Seguramente la has visto: esa línea oscura que recorre el lomo del camarón. ¿Es peligrosa? ¿Afecta el sabor? Te contamos la verdad detrás de este detalle culinario y cómo limpiarlos como todo un profesional.
Al preparar camarones, uno de los pasos que más tiempo consume es “desvenarlos”. Pero, ¿sabías que en realidad no es una vena? Lo que retiramos es el intestino del crustáneo, donde se acumulan restos de arena y desechos.

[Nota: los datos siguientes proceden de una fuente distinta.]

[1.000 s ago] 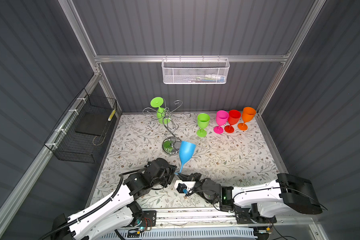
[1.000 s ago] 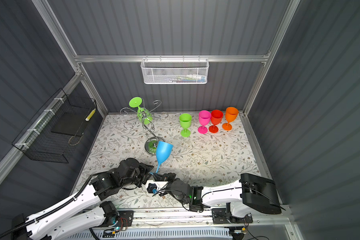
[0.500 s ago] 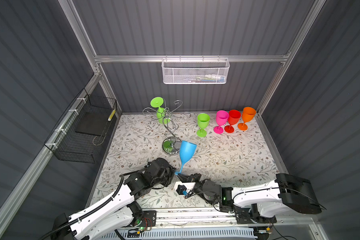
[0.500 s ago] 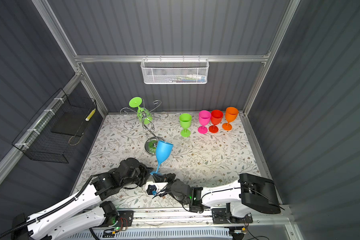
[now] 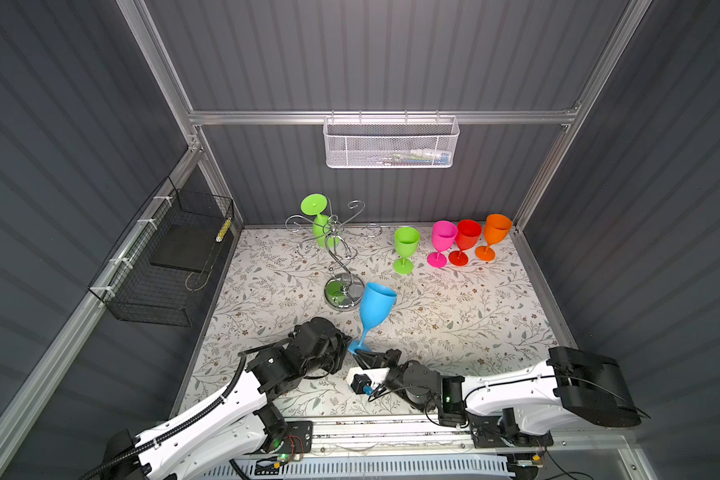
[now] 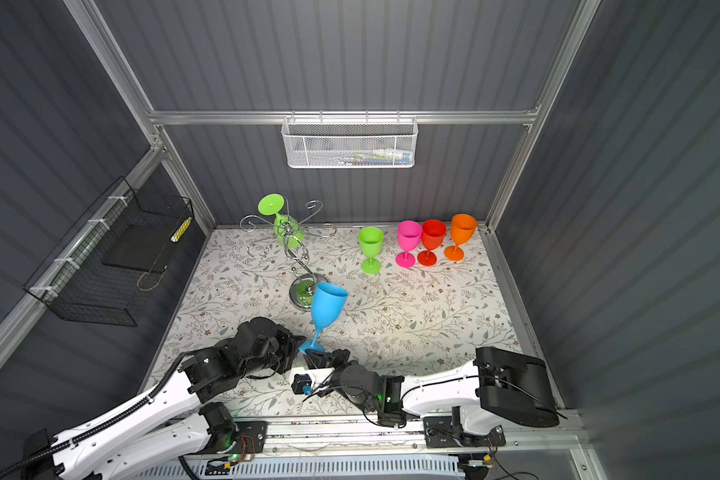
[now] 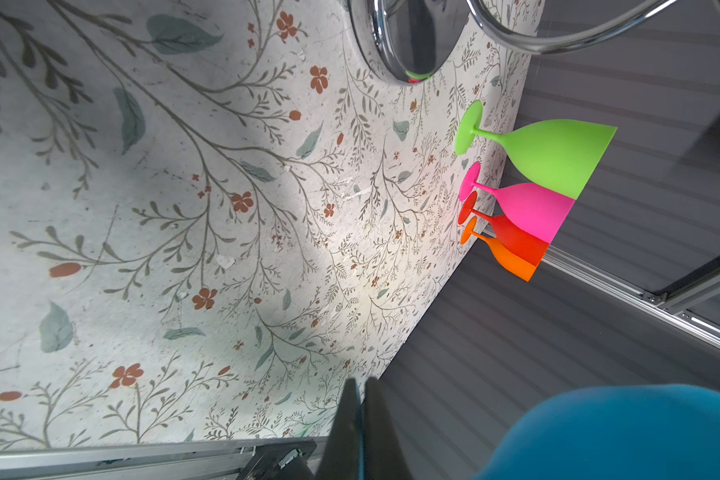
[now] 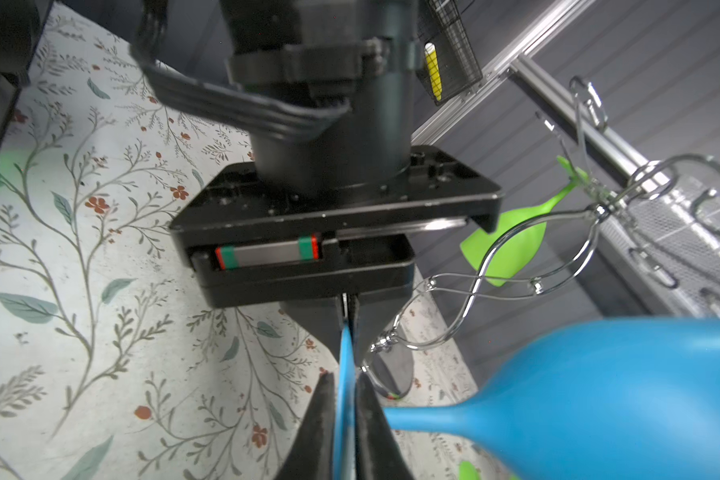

¿Es un riesgo para la salud?
La respuesta corta es no, siempre y cuando el camarón esté perfectamente cocido. El calor se encarga de eliminar cualquier bacteria. Sin embargo, los expertos recomiendan quitarla por dos razones principales:
Sabor: Puede aportar un toque amargo.
Textura: A nadie le gusta sentir “tierrita” o arena al masticar un platillo de alta calidad.
Guía rápida para limpiarlos: Técnica del Chef
Si quieres que tus platillos luzcan de restaurante, sigue estos pasos:
Corte quirúrgico: Con un cuchillo pequeño, haz una incisión superficial en el lomo.
Extracción: Usa la punta del cuchillo o un palillo para jalar la vena hacia afuera con cuidado de no romperla.
Enjuague final: Pásalos por agua fría para eliminar cualquier residuo de arena.
Secado: Es vital secarlos con papel absorbente antes de que toquen el sartén para lograr un sellado perfecto.